### [TASK GOAL]
Take every line containing "picture" out of the records.

### [DATA LISTING]
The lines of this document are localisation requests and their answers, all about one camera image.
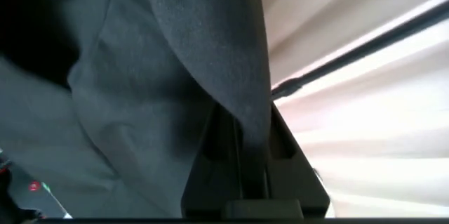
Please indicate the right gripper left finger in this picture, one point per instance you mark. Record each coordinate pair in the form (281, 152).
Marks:
(203, 182)

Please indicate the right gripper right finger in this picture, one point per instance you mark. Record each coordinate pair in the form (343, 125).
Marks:
(298, 182)

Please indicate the black shorts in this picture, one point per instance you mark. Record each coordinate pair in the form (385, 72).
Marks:
(140, 76)

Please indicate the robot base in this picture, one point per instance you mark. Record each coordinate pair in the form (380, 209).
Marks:
(31, 196)

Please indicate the black clothes rack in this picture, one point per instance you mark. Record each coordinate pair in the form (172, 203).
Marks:
(350, 55)

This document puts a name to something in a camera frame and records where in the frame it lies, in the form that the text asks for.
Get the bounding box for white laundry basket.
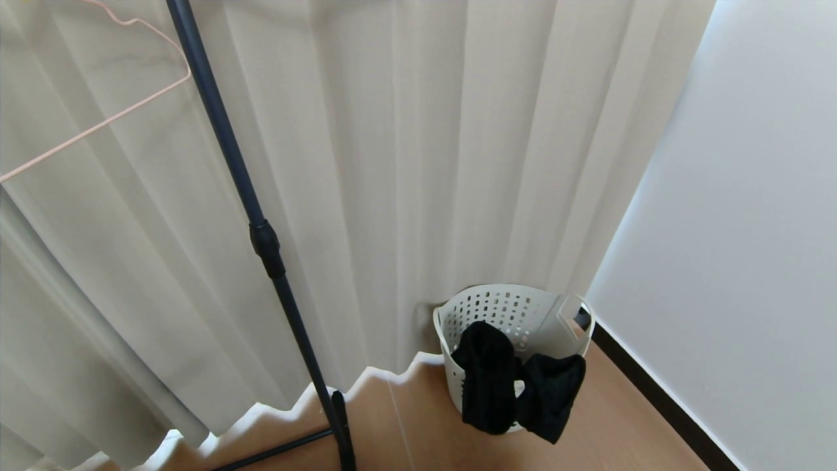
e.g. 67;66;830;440
432;284;596;434

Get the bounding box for black clothes rack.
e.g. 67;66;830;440
165;0;358;471

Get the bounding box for pink clothes hanger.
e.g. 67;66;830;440
0;0;192;184

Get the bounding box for beige curtain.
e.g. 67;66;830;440
0;0;717;471

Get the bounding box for black shorts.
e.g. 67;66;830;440
451;320;525;436

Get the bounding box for black garment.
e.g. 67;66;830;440
515;353;587;445

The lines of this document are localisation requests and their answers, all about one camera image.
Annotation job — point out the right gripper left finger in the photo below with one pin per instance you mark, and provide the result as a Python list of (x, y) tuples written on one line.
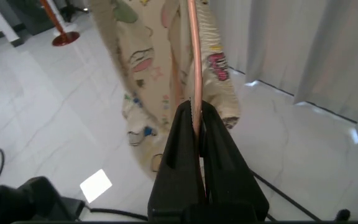
[(176, 174)]

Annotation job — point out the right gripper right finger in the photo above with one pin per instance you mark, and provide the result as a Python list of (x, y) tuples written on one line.
[(232, 186)]

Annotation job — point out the cream printed garment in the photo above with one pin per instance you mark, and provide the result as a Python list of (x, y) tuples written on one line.
[(141, 68)]

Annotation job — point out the pink clothes hanger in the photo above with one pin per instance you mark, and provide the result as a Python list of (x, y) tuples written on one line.
[(197, 62)]

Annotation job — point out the red pole stand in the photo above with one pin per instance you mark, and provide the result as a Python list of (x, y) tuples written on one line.
[(64, 38)]

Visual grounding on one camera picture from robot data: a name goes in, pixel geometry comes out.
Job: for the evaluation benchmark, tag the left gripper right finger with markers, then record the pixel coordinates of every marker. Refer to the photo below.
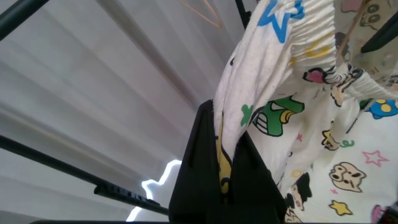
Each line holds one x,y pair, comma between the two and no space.
255,193

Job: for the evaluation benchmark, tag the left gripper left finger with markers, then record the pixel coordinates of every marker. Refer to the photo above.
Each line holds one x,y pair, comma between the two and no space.
196,180

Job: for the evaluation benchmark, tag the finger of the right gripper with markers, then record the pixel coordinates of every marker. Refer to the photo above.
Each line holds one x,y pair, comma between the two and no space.
385,32

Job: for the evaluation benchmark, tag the pink clothes hanger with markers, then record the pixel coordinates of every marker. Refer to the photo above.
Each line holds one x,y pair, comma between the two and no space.
352,29
217,25

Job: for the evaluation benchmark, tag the cream printed garment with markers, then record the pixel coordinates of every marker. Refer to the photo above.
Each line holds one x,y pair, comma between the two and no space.
311,124

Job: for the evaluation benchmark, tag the white curtain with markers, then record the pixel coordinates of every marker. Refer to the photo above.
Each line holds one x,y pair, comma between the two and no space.
109,93

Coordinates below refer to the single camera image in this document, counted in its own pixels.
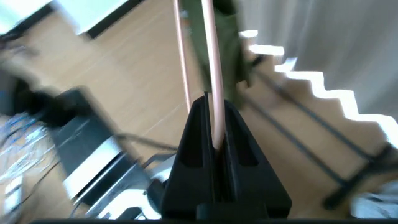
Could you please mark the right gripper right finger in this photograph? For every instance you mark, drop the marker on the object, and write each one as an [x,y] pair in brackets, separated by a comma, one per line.
[258,183]

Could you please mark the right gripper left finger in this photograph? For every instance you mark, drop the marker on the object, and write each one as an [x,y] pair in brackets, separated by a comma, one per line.
[189,183]

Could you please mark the pink clothes hanger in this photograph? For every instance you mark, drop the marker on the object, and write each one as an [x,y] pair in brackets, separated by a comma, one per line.
[214,77]

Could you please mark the green garment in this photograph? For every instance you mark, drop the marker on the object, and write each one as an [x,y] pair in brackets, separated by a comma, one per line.
[230,37]

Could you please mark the black clothes rack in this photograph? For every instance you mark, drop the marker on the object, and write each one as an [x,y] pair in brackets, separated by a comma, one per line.
[351,183]

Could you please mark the white curtain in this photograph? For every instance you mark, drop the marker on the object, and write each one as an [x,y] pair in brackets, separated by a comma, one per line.
[326,37]

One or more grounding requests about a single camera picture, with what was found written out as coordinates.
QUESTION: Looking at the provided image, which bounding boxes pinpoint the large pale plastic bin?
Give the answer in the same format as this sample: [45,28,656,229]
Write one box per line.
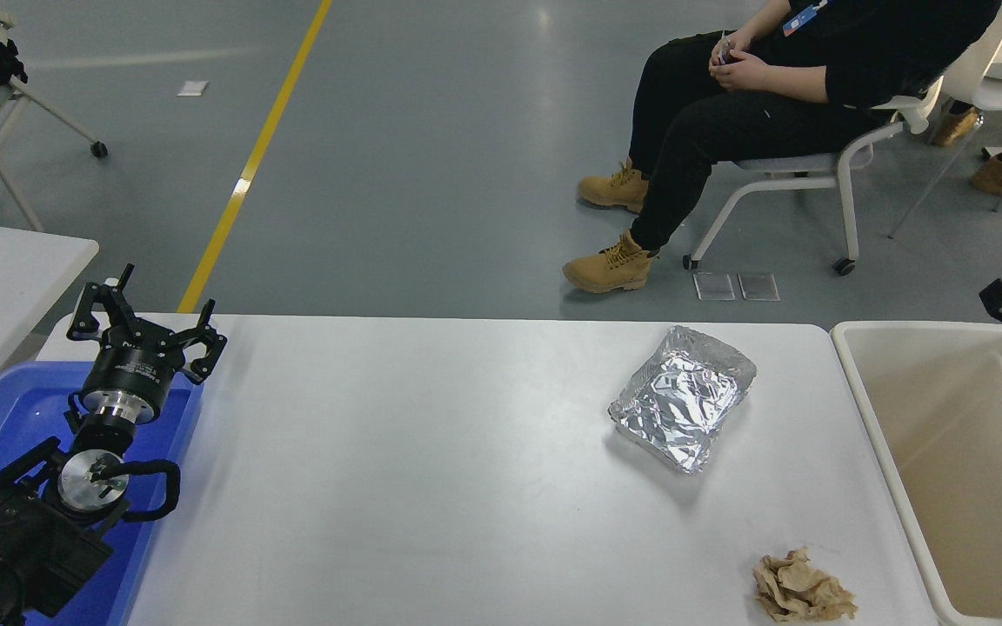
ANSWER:
[830,321,1002,626]

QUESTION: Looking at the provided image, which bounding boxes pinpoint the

### [ANSWER FOR THIS EXERCISE]
Please indicate the right gripper left finger in this picture, one point per instance you mark. Record each coordinate pair in the form (281, 152).
Please indicate the right gripper right finger in this picture, one point per instance you mark. Record each coordinate pair in the form (343, 125).
Please indicate the black shorts in this picture, one point per instance you mark. Record each coordinate pair in the form (385, 72).
Please indicate the robot base in this picture, one point per instance you mark. Record each coordinate pair in the form (380, 209).
Please indicate the black clothes rack in this picture, one point per instance you mark. Record each coordinate pair in the form (172, 203).
Visual grounding on one camera picture from robot data: a name goes in, pixel geometry comes out.
One or more grounding requests about a single camera picture, with what was found written out as coordinates.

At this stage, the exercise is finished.